| Exercise requirements |
Retype the complete listing without any change.
= = = = = = =
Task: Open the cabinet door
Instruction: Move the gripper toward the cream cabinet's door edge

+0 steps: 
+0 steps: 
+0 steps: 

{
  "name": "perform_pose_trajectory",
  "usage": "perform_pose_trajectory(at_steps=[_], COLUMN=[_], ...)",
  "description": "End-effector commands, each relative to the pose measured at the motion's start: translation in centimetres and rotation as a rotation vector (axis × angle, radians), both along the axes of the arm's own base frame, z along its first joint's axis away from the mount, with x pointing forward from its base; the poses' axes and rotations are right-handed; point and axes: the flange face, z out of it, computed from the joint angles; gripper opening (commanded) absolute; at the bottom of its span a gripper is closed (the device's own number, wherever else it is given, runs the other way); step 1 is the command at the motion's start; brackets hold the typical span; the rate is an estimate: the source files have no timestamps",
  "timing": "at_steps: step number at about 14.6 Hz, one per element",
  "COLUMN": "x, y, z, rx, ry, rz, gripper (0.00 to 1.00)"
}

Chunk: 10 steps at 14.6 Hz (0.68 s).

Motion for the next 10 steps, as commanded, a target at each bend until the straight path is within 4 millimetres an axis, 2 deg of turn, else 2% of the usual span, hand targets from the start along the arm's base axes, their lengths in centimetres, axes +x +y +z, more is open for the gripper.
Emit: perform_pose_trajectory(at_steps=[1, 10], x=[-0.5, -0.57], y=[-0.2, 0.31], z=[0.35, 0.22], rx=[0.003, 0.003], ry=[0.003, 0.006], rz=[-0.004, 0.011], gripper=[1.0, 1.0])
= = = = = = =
| Task solution |
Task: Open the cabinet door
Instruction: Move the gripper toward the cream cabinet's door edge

+0 steps: 
+0 steps: 
+0 steps: 

{
  "name": "perform_pose_trajectory",
  "usage": "perform_pose_trajectory(at_steps=[_], COLUMN=[_], ...)",
  "description": "End-effector commands, each relative to the pose measured at the motion's start: translation in centimetres and rotation as a rotation vector (axis × angle, radians), both along the axes of the arm's own base frame, z along its first joint's axis away from the mount, with x pointing forward from its base; the poses' axes and rotations are right-handed; point and axes: the flange face, z out of it, computed from the joint angles; gripper opening (commanded) absolute; at the bottom of its span a gripper is closed (the device's own number, wherever else it is given, runs the other way); step 1 is the command at the motion's start; brackets hold the typical span; the rate is an estimate: the source files have no timestamps",
  "timing": "at_steps: step number at about 14.6 Hz, one per element",
  "COLUMN": "x, y, z, rx, ry, rz, gripper (0.00 to 1.00)"
}

Chunk: 10 steps at 14.6 Hz (0.68 s).

Motion for the next 10 steps, as commanded, a target at each bend until the straight path is within 4 millimetres an axis, 2 deg of turn, else 2% of the usual span, hand targets from the start along the arm's base axes, their lengths in centimetres, axes +x +y +z, more is open for the gripper.
Emit: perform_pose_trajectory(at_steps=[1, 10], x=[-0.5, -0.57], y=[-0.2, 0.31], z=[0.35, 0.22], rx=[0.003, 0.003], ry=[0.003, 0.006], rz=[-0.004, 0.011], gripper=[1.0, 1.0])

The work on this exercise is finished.